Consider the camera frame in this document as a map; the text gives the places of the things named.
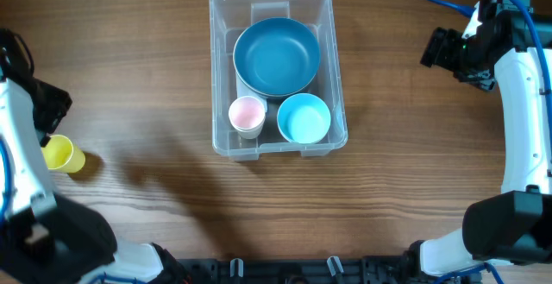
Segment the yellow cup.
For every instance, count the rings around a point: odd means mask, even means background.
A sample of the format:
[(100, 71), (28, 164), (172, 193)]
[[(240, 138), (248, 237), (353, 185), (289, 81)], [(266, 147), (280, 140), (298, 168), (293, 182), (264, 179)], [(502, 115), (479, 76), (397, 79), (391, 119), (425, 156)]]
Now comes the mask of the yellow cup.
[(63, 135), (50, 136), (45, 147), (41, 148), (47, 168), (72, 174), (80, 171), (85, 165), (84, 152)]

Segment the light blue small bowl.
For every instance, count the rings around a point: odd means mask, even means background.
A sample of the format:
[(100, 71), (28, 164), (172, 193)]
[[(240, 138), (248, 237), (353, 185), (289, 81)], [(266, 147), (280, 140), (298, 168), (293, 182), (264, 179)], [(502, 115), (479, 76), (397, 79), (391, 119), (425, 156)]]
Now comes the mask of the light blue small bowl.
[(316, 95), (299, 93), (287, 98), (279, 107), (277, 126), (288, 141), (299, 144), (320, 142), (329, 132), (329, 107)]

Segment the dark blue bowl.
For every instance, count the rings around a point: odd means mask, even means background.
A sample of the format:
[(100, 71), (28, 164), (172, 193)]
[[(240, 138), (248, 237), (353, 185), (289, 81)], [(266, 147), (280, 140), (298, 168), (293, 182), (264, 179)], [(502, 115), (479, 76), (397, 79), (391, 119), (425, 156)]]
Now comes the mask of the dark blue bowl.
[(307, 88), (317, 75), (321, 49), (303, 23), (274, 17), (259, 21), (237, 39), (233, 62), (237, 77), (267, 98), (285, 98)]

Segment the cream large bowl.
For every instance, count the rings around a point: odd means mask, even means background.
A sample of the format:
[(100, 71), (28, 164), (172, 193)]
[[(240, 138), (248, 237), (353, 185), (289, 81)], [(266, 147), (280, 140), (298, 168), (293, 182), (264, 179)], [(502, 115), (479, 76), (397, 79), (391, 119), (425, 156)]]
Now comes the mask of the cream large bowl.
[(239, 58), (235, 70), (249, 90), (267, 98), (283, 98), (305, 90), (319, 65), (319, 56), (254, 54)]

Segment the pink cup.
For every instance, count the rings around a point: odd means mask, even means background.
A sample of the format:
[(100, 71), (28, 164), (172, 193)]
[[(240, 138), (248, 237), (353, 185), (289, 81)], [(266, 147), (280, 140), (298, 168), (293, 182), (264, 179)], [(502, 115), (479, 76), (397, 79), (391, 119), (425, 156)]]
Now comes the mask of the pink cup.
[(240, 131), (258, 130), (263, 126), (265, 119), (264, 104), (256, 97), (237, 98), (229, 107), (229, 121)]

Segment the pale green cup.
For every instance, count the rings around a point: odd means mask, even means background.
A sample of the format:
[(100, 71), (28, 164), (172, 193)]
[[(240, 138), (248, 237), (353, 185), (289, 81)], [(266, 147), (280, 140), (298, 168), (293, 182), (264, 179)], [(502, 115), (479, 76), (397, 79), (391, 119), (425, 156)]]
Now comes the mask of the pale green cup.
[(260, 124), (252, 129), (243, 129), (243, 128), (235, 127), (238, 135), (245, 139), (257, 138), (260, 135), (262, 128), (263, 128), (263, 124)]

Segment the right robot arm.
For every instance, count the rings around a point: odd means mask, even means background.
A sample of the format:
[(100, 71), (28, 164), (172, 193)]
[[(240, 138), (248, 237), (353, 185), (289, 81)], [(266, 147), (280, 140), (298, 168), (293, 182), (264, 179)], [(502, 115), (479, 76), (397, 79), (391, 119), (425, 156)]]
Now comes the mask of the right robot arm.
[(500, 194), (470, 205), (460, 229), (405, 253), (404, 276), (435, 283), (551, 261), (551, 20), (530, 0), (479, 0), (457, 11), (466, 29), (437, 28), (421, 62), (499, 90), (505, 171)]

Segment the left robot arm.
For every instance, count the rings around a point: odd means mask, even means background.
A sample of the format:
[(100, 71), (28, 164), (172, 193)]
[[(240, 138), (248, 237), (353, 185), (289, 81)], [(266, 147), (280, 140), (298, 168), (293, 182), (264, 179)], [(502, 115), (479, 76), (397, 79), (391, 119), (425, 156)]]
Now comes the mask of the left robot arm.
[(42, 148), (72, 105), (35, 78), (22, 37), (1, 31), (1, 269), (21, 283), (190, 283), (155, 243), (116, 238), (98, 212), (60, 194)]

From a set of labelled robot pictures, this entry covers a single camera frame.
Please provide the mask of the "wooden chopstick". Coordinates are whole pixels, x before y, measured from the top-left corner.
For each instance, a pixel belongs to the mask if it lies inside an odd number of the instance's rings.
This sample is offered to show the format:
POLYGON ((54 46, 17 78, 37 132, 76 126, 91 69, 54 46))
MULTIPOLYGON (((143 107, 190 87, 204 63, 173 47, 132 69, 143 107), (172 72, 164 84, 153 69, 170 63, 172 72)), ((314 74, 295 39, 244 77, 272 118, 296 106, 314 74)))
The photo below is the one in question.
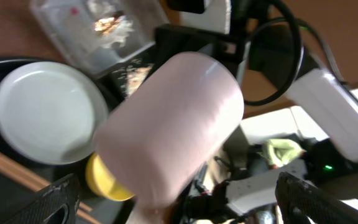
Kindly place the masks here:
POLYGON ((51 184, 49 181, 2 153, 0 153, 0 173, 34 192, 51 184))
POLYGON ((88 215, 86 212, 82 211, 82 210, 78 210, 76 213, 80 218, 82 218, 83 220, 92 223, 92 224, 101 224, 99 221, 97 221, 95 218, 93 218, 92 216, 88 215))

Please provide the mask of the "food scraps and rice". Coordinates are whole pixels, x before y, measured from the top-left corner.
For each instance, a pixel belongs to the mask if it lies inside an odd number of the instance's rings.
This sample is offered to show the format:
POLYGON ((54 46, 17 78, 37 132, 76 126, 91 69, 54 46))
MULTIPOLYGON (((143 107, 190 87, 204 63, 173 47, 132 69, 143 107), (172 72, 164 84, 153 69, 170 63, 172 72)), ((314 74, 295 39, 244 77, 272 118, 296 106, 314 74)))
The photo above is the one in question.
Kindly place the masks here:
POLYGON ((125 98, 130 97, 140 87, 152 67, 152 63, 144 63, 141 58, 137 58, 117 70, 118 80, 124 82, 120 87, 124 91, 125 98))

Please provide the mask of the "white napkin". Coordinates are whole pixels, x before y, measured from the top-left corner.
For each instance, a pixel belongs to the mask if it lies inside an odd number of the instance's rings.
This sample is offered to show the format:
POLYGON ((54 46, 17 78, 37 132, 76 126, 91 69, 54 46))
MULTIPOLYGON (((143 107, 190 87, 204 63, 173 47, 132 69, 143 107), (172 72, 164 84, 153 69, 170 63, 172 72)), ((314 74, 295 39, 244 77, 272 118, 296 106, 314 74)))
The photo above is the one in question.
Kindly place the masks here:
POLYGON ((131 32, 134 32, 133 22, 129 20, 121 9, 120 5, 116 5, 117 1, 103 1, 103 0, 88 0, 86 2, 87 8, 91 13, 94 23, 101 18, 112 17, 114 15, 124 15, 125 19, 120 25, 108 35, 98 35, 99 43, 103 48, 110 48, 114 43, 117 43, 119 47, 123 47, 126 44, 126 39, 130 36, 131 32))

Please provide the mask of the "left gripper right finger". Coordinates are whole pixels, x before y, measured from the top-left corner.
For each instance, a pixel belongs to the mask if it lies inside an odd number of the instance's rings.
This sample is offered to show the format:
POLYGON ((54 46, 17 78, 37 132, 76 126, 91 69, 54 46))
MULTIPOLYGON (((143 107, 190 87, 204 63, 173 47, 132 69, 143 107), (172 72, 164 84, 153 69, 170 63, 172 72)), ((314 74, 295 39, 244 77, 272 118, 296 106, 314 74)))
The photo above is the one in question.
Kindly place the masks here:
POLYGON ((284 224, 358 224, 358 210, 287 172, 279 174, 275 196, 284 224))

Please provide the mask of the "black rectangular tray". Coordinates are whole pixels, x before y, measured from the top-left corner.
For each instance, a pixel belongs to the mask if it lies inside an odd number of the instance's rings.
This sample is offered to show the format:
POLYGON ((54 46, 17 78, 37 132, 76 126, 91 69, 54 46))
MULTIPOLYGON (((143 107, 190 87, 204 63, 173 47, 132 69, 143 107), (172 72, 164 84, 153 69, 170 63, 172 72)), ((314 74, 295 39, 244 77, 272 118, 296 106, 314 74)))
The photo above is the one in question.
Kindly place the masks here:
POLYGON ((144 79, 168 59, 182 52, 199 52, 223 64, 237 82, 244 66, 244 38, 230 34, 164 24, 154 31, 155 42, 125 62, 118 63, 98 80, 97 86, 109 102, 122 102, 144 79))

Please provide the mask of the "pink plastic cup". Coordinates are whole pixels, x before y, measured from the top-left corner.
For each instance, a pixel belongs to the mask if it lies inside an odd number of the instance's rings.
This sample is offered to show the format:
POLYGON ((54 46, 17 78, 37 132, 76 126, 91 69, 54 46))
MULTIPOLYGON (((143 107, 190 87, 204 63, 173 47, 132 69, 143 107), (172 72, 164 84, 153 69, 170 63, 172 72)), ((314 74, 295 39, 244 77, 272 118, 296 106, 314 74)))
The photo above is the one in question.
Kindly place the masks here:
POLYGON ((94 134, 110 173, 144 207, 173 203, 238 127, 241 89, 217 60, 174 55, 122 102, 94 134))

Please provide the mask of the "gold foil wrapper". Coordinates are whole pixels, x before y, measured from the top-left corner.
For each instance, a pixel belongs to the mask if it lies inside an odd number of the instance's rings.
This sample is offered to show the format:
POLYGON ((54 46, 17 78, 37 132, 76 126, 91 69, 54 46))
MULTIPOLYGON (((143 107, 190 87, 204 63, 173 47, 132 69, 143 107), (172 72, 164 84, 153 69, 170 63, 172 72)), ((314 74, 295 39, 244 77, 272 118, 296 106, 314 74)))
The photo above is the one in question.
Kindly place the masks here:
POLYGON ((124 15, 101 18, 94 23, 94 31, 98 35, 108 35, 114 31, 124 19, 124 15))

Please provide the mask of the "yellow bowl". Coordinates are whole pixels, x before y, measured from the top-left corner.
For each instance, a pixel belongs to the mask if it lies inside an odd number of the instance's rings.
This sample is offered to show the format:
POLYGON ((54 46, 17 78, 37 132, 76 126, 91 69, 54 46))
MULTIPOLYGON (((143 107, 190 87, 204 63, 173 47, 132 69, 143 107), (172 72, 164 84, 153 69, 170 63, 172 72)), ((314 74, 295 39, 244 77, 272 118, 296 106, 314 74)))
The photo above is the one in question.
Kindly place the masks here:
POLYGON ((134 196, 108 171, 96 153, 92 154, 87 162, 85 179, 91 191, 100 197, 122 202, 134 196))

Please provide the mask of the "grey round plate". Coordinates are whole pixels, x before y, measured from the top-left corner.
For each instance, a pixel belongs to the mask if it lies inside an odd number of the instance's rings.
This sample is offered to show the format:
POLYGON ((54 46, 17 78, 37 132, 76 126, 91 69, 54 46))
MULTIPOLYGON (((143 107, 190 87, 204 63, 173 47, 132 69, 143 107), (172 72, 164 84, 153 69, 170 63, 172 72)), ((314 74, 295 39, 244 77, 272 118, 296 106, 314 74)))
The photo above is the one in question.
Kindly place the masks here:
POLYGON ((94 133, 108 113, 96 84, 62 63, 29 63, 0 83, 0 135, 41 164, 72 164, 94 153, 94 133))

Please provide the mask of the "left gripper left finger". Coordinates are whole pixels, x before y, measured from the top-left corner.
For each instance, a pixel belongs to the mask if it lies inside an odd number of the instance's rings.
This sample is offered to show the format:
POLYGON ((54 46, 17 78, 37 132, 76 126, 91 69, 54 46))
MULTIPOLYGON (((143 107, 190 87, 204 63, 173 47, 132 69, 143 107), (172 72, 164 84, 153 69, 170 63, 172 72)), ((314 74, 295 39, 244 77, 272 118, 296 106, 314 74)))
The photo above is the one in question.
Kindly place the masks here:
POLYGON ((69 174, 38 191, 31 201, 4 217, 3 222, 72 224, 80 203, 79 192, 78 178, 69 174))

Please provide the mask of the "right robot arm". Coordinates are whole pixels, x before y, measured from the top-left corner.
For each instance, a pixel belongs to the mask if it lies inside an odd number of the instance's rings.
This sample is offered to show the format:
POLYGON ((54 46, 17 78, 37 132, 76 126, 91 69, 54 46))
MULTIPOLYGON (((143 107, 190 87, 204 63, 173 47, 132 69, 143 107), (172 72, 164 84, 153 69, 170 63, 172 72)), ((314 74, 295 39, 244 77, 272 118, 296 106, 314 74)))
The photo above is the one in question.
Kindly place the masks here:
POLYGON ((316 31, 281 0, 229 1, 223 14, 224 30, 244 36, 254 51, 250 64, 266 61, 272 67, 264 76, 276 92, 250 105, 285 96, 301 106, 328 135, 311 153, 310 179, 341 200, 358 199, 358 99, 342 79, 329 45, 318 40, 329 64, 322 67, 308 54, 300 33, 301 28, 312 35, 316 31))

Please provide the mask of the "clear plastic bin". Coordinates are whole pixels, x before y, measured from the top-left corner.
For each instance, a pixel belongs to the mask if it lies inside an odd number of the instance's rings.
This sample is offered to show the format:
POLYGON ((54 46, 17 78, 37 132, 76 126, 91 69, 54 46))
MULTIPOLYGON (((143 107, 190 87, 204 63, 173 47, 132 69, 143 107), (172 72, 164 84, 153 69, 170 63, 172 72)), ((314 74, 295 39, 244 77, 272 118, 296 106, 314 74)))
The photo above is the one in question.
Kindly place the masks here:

- Aim of the task
Lines above that include the string "finger" need to be copied.

- Finished task
Please provide the mask of the "left gripper right finger". Coordinates are whole pixels, x before y, measured from the top-left corner.
Please provide the mask of the "left gripper left finger". Coordinates are whole pixels, x before y, measured from the top-left corner.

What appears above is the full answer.